Snow has seen it coming for a while.

Of course she has.

She wishes she could tell herself it was maternal instinct, but truthfully it has less to do with being a mother and more to do with just being a woman.

She saw something spark between them from the start, felt an extra jolt of anxiety sending Emma up the beanstalk alone with him, spent time wondering about what was said and unsaid when Cora had trapped them in Rumpelstiltskin's cell. And since they've been in Neverland, it's only gotten stronger. More intense. He's constantly at Emma's side, not-quite flirting with her, and just watching her. A dozen times she's planned to say something to Emma, though she's never quite sure what she would say.

A part of her wants to warn her daughter. He's a pirate, she wants to say, you'll only end up getting hurt. Haven't you been hurt enough?

But things have changed since they'd rescued Neal — Henry's father, the man she'd thought was Emma's True Love, though she now wonders why she had assumed that in the first place. Now that she's finally had a chance to see them together at close range, she's come to a different conclusion altogether.

Now she finds she wants to say something entirely different.

And she doesn't want to say it to Emma.


She waits until Charming's breathing evens out before she slips away, sitting silently beside Hook, who's leaned against a large tree, keeping first watch.

The camp is silent; everyone else is sleeping soundly after a long day's hike. It doesn't surprise her in the least that Hook's planted himself in the best location to watch over Emma's sleeping pallet across the camp.

It takes several minutes before he finally speaks. "Is there something I can do for you milady?" he asks, his eyes still on Emma, the fingers of his good hand drumming soundlessly on his knee.

As a girl, Snow had been taught diplomacy, and the art of working her way around to a difficult question. She'd never really enjoyed it, though, and sees no reason to beat around the bush with the pirate. "I was wondering," she says softly, "just how long you've been in love with my daughter."

His fingers still, the only sign he's even heard her.

She holds her breath, and her tongue. Another lesson learned from her father is that people — most people — will rush to fill a silence, often revealing things they might rather keep hidden.

Hook, though, isn't most people, and she begins to think he won't answer at all before she hears him huff out a laugh.

"I honestly don't know," he says finally. "Perhaps it was the moment she saw right through me and held a knife to my throat."

She smiles a little at the memory.

He turns to her slightly, and she notices the fingers drumming again. "Something about women and weapons," he muses, sending a faint leer her direction.

"Hook."

He sighs, turning back to Emma's sleeping form. "It sounds foolish; I had just met her."

"Not so foolish," she says, looking at her very own Prince Charming, snoring away nearby. "I won't say it was love at first sight for us — 'Charming' was a nickname I gave him ironically — but it wasn't long before I knew I'd never love another like I love David."

"Hmmm. Touching." She supposes he means to be sarcastic, but he just sounds sad. "However, let's not forget. The prince loves you in return."

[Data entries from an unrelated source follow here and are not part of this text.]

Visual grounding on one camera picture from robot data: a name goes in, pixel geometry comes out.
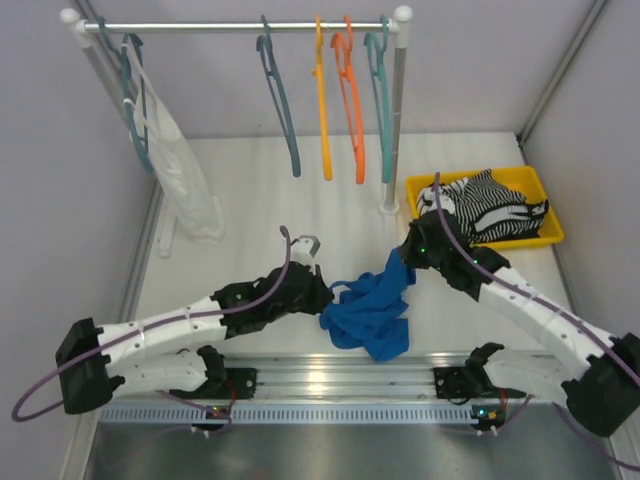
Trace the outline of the blue tank top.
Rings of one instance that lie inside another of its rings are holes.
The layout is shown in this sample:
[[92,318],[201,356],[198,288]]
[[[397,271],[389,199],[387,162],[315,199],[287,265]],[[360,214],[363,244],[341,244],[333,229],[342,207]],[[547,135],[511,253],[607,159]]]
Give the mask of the blue tank top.
[[392,360],[409,350],[409,304],[403,295],[415,283],[415,270],[394,249],[382,272],[330,286],[339,294],[320,314],[320,327],[338,349],[362,348],[376,362]]

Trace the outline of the slate blue hanger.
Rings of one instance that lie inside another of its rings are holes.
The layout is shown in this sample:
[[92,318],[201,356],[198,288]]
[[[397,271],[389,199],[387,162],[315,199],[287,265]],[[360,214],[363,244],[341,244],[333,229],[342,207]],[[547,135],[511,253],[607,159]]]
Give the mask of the slate blue hanger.
[[292,175],[294,178],[299,178],[302,174],[299,148],[283,80],[274,55],[271,27],[264,15],[260,17],[260,20],[263,32],[256,39],[256,51],[261,60],[264,76],[289,152]]

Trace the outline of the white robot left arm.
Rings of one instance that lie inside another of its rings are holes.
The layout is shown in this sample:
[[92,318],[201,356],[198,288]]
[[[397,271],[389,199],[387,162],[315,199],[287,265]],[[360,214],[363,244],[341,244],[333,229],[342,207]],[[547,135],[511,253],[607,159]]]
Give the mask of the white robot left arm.
[[55,354],[63,408],[87,413],[156,390],[217,396],[226,373],[215,343],[257,333],[289,314],[319,314],[332,299],[319,266],[291,261],[170,313],[120,324],[78,320]]

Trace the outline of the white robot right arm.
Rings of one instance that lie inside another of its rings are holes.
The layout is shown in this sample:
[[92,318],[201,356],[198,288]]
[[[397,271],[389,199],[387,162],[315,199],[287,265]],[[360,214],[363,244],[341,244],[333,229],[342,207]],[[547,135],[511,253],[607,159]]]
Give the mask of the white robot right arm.
[[466,243],[453,215],[430,211],[412,220],[399,255],[411,268],[436,270],[548,352],[534,358],[500,344],[476,348],[466,361],[476,395],[502,388],[544,399],[599,437],[613,435],[638,410],[638,336],[617,337],[542,295],[499,252]]

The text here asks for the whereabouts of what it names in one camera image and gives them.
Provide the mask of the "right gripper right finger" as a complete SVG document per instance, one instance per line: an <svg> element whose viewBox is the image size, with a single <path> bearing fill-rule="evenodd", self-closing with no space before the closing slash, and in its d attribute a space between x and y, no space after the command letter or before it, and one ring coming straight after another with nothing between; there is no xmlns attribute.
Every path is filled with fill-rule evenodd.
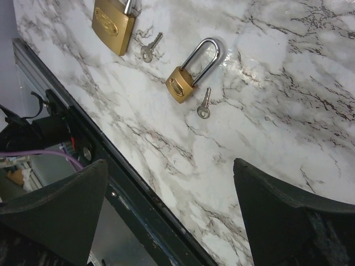
<svg viewBox="0 0 355 266"><path fill-rule="evenodd" d="M255 265L354 265L354 205L307 192L234 160Z"/></svg>

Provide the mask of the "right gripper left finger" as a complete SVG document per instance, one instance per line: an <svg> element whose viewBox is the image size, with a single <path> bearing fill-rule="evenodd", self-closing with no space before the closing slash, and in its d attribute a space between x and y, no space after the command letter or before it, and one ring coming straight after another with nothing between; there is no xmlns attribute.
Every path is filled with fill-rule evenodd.
<svg viewBox="0 0 355 266"><path fill-rule="evenodd" d="M1 265L86 265L108 185L98 160L1 202Z"/></svg>

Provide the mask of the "small brass padlock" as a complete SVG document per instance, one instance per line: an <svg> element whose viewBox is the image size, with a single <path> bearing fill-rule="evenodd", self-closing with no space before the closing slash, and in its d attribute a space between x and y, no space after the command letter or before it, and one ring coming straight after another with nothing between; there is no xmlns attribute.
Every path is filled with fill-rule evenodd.
<svg viewBox="0 0 355 266"><path fill-rule="evenodd" d="M214 55L198 75L193 76L188 69L188 66L197 59L197 56L200 55L202 49L207 46L214 47ZM219 40L213 37L204 38L187 59L181 65L177 66L168 76L165 85L173 99L179 104L185 102L193 94L203 78L217 65L221 56L222 48Z"/></svg>

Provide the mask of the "large padlock silver key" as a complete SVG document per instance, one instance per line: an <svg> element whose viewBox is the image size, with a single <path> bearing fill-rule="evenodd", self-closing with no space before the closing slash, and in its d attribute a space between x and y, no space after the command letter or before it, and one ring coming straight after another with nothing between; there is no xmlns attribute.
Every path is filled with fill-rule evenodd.
<svg viewBox="0 0 355 266"><path fill-rule="evenodd" d="M153 58L153 50L160 42L163 37L163 33L159 32L153 42L149 43L148 45L144 45L141 47L140 54L145 63L150 63Z"/></svg>

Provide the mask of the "large brass padlock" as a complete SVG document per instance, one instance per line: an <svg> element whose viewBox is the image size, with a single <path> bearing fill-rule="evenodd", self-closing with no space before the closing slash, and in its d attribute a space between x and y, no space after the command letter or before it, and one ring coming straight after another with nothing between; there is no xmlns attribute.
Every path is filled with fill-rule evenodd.
<svg viewBox="0 0 355 266"><path fill-rule="evenodd" d="M135 1L96 0L92 29L98 38L116 55L125 55L136 16L132 13Z"/></svg>

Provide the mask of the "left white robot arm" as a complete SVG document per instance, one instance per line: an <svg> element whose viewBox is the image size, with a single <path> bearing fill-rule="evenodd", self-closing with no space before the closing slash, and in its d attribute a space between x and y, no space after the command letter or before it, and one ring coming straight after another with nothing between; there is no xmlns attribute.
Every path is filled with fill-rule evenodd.
<svg viewBox="0 0 355 266"><path fill-rule="evenodd" d="M10 109L1 106L8 124L1 131L2 152L25 152L44 150L61 143L68 143L74 153L86 162L91 162L94 151L90 141L83 135L70 114L70 110L58 105L58 99L51 90L44 100L31 92L39 102L39 111L34 116L20 117Z"/></svg>

She hunts for the right words. She wishes she could say she knew her daughter's heart; wishes she'd been her confidant all the years Emma was growing up, falling in love for the first time. She wonders if she would know better now what to say, if things had been different.

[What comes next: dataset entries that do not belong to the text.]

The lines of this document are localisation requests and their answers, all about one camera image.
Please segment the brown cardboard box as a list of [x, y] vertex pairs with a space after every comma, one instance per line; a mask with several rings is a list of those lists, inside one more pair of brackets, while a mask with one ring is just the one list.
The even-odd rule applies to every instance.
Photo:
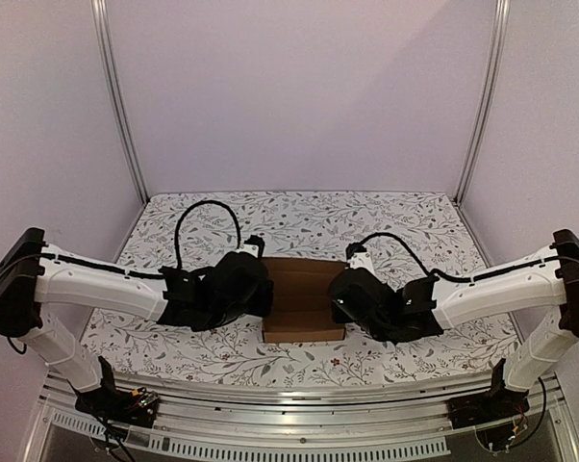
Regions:
[[265, 257], [263, 262], [274, 284], [271, 313], [263, 319], [265, 343], [344, 339], [345, 326], [333, 321], [333, 303], [327, 290], [345, 263], [286, 257]]

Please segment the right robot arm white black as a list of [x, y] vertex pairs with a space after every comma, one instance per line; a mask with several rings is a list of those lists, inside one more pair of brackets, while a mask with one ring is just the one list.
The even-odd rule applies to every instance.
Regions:
[[377, 278], [365, 242], [350, 244], [345, 269], [328, 287], [333, 318], [358, 324], [375, 341], [399, 344], [480, 318], [545, 307], [529, 338], [494, 366], [486, 392], [447, 402], [457, 426], [525, 412], [534, 383], [579, 343], [579, 239], [568, 229], [553, 239], [509, 264], [465, 276], [429, 269], [397, 290]]

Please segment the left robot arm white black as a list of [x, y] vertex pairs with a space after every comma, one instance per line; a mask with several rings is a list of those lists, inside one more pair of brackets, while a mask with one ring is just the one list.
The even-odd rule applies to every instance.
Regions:
[[213, 267], [162, 267], [142, 272], [66, 252], [29, 228], [0, 262], [0, 335], [31, 347], [105, 418], [124, 410], [113, 372], [93, 358], [47, 310], [71, 304], [140, 317], [193, 332], [227, 325], [243, 315], [271, 312], [273, 282], [254, 237]]

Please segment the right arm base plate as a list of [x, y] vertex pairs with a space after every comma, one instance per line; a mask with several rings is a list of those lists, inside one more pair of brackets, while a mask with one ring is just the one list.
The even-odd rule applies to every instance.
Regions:
[[447, 418], [454, 429], [511, 418], [529, 410], [528, 393], [483, 392], [449, 399]]

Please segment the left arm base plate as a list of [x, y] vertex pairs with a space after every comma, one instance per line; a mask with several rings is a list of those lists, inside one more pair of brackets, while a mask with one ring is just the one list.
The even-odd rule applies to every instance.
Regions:
[[160, 396], [140, 387], [131, 392], [98, 388], [90, 392], [76, 392], [75, 408], [100, 421], [119, 422], [152, 428], [156, 420]]

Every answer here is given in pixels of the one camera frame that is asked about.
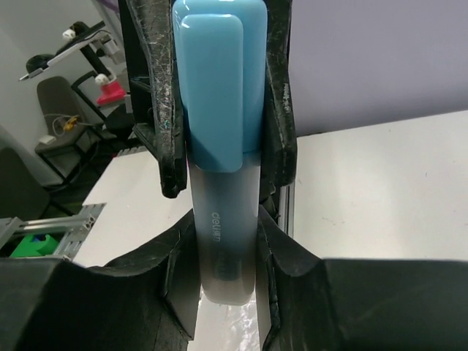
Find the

"You know, something I've noticed," she says, watching him carefully. "We've ... I've been trying so hard to reach her, to be her mother, and she just has all these walls that are so ..."

It's harder than she thought it would be to put into words, so she just clears her throat and cuts to the chase. "She smiles. Around you, she smiles. It's nice to see."

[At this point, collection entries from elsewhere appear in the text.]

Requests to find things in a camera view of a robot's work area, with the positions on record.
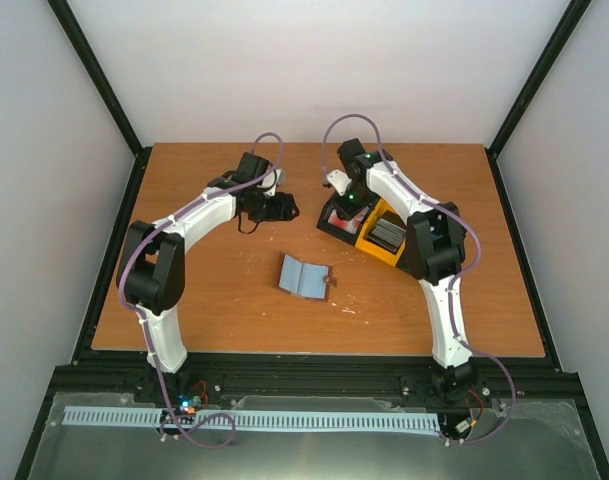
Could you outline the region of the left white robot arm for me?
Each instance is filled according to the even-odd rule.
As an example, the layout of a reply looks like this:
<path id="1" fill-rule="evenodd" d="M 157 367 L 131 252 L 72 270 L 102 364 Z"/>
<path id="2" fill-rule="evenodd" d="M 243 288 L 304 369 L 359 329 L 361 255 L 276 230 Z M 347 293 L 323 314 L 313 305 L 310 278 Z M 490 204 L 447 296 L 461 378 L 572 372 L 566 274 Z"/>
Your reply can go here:
<path id="1" fill-rule="evenodd" d="M 178 303 L 186 285 L 186 255 L 218 226 L 243 214 L 259 225 L 299 215 L 294 197 L 280 192 L 283 170 L 251 152 L 238 167 L 211 180 L 178 211 L 152 223 L 128 227 L 116 275 L 120 303 L 138 317 L 147 360 L 162 371 L 156 388 L 170 402 L 185 400 L 192 378 L 180 369 L 187 359 Z"/>

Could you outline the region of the brown leather card holder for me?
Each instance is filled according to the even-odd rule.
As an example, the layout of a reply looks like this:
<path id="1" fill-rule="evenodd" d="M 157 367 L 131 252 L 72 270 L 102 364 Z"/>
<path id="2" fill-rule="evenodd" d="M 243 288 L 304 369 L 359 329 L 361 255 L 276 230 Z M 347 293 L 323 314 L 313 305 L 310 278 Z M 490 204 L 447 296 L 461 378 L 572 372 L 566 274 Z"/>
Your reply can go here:
<path id="1" fill-rule="evenodd" d="M 304 262 L 285 252 L 278 254 L 273 281 L 276 289 L 301 299 L 327 301 L 337 284 L 332 266 Z"/>

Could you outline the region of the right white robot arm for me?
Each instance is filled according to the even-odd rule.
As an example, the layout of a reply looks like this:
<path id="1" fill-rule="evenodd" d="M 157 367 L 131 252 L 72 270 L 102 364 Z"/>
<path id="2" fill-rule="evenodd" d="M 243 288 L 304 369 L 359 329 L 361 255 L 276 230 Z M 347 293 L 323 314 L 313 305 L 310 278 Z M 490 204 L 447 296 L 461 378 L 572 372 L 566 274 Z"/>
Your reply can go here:
<path id="1" fill-rule="evenodd" d="M 465 261 L 459 210 L 423 192 L 386 151 L 368 152 L 359 139 L 337 149 L 341 168 L 325 176 L 333 194 L 318 228 L 419 282 L 432 330 L 433 391 L 443 402 L 475 381 L 459 299 Z"/>

He turns to her, looking surprised.

"That's all I wanted to say," she finishes, pushing to her feet in a crouch beside him. "Except ... she doesn't smile for him, either." She nods in Neal's direction.

He nods slowly, seriously, before the usual smirk takes over. "Angling for a pirate son-in-law, are you?"

She laughs quietly, then shrugs. "Angling for a happy daughter."

She smiles, casts a last glance at her sleeping daughter, then returns to her husband's side.